At the last moment, with a bare twenty feet of runway left, Gould sat back sharply in his seat, almost pulling the aircraft into the air. It rose steeply over the broken concrete causeway, banked and made a low circuit of the sea before setting off inland.

J. G. Ballard, “Low-Flying Aircraft” (Bananas, 1975)

 あわやという瞬間、滑走路が残りわずか二十フィートになったところで、グールドは飛行機を空中にひっぱり上げんばかりに、急激に座席上で腰を引いた。機は壊れたコンクリート築堤上を急角度で上昇し、斜めになって海上で低く旋回すると、内陸へと発っていった。

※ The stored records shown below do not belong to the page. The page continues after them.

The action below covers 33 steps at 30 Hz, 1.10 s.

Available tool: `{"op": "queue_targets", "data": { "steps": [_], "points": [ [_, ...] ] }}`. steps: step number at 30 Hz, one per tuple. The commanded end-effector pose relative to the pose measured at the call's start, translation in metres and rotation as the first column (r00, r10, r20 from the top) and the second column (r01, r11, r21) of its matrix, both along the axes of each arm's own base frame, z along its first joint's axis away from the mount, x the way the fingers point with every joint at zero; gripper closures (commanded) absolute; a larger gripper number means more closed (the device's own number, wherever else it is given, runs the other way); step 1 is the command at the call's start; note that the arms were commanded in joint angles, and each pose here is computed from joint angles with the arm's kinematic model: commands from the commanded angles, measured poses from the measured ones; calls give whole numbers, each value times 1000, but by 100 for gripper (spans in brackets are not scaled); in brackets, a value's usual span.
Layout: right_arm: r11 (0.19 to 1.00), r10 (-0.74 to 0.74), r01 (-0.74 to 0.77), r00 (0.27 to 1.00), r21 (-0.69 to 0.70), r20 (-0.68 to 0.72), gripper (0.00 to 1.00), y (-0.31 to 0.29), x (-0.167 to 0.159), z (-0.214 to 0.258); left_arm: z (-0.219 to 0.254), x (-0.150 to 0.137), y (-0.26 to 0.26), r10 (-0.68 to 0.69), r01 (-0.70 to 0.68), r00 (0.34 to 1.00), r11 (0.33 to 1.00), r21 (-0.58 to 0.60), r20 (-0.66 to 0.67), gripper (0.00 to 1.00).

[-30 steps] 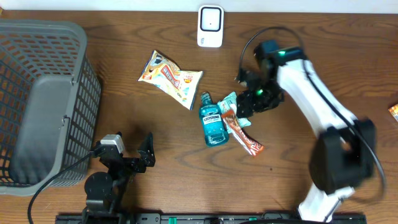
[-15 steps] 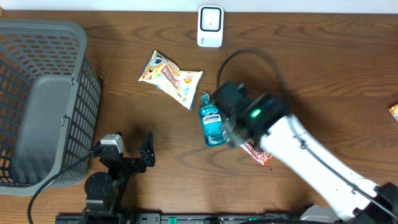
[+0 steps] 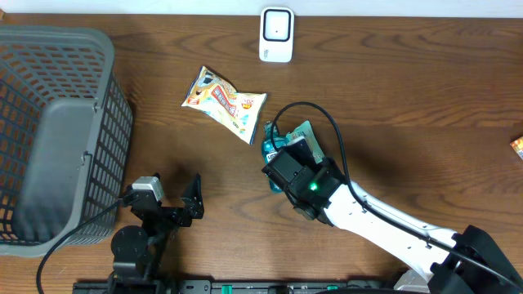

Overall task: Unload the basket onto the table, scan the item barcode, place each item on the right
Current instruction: 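Grasp the red-orange candy bar with the right gripper and lift it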

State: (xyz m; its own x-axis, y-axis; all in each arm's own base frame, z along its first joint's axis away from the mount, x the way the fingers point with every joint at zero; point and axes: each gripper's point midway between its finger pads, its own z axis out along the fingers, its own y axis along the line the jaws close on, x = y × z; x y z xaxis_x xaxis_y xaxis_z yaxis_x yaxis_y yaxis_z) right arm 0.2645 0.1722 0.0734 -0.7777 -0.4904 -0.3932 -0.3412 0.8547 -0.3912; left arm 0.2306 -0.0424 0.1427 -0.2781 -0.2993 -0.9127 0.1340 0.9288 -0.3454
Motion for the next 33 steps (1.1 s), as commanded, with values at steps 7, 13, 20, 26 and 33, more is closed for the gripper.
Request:
{"op": "queue_targets", "data": {
  "steps": [7, 13, 20, 26, 33],
  "points": [
    [990, 35, -43, 997, -132, -64, 27, -8, -6, -35, -12, -1, 0, -1, 2, 999, 1000, 7, -34, 2],
    [979, 67, -85, 992, -183, -105, 25, -3, -12, -57, -12, -1, 0, -1, 2, 999, 1000, 7, -34, 2],
    [950, 49, -70, 996, -305, -74, 27, -14, -3, -79, -12, -1, 0, -1, 2, 999, 1000, 7, -34, 2],
    [910, 40, -82, 993, -406, -112, 35, -30, -8, -99, -12, -1, 0, -1, 2, 999, 1000, 7, -34, 2],
    [910, -18, -51, 987, -411, -162, 99, -38, -22, -106, -12, -1, 0, -1, 2, 999, 1000, 7, -34, 2]
  ]
}}
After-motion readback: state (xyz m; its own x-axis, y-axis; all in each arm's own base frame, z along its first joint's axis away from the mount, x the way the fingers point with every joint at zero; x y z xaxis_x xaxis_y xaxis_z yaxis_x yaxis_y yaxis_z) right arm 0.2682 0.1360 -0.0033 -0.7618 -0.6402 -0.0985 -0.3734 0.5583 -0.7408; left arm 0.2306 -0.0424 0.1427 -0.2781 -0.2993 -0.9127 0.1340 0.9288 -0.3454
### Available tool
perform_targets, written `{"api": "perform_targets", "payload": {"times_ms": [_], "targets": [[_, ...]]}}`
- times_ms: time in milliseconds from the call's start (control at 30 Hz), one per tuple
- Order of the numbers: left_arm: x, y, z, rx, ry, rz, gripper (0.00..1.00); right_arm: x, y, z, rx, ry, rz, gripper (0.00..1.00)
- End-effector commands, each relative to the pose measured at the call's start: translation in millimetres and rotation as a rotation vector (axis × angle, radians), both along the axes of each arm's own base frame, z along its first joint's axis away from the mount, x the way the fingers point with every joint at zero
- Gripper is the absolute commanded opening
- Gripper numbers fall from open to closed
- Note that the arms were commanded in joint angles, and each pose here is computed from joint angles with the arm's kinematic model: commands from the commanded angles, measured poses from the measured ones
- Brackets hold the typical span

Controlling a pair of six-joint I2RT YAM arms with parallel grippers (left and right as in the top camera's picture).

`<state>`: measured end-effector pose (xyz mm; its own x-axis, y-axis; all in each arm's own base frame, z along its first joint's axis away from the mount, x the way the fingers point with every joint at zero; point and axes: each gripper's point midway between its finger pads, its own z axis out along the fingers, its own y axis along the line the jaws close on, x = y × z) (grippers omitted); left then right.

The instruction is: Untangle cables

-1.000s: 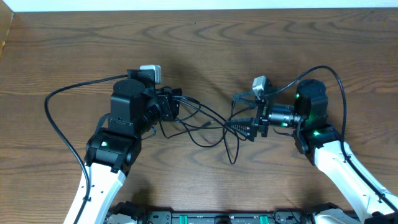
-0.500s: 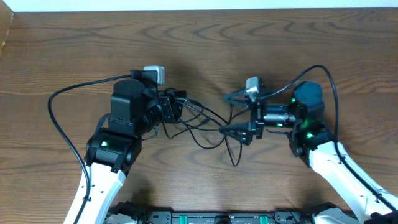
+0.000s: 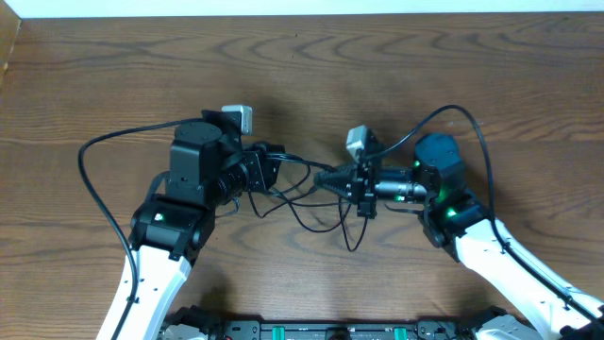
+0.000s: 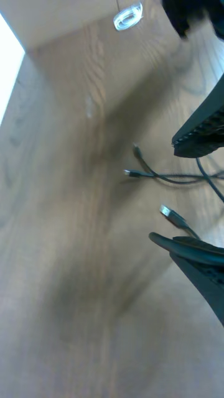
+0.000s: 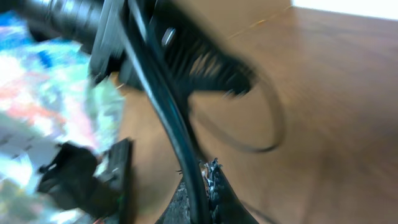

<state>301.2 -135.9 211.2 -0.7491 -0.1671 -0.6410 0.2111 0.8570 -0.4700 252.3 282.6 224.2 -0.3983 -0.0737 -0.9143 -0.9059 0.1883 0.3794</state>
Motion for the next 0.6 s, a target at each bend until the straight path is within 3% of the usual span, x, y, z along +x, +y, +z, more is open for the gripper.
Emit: {"api": "perform_targets", "payload": {"times_ms": [0,300,567], "targets": [[1.3,9.1,-19.9,0.057,0.066,0.037,0.36,37.4,-20.5,39.6,0.016,-0.094,-0.183,0.01],[8.3,7.2,-74.9,0.107,0.240,0.033,0.49,105.3,-90.9,90.5,-0.090,-0.191,-0.602,0.01],[12.8,19.7,-124.6,0.208,0.369,0.080,0.71,145.4,-175.2,143.9,-0.196,-0.324,-1.063,0.01]]}}
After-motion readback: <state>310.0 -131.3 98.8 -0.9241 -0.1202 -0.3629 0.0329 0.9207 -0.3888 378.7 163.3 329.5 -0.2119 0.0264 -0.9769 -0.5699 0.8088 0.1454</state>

J・G・バラード「低空飛行機」野口幸夫 訳(『J・G・バラード短編全集4』所収)東京創元社

名古屋の本山と自由ケ丘のちょうど中間ぐらいのところに、小さな喫茶店がある。コーヒーが美味しいのはもちろん、静かで清潔で、気持ちの落ち着く場所だ。4月最後の水曜日に、ほっと一息つきたくなって、散歩ついでに出かけていった。

カフェではなく喫茶店という店の雰囲気そのままの女店主に、新型コロナウィルスの影響はあるか? とたずねると、「コーヒー豆の仕入れが不安だけれど、うちはずっと低空飛行だし、いまのところ売上は普段とあまり変わらないんだよね」と、ゴールデンウィークの青空のように爽やかに微笑んだ。

低空で飛ぶ女店主が淹れてくたグァテマラを飲んで、ほっ、となった。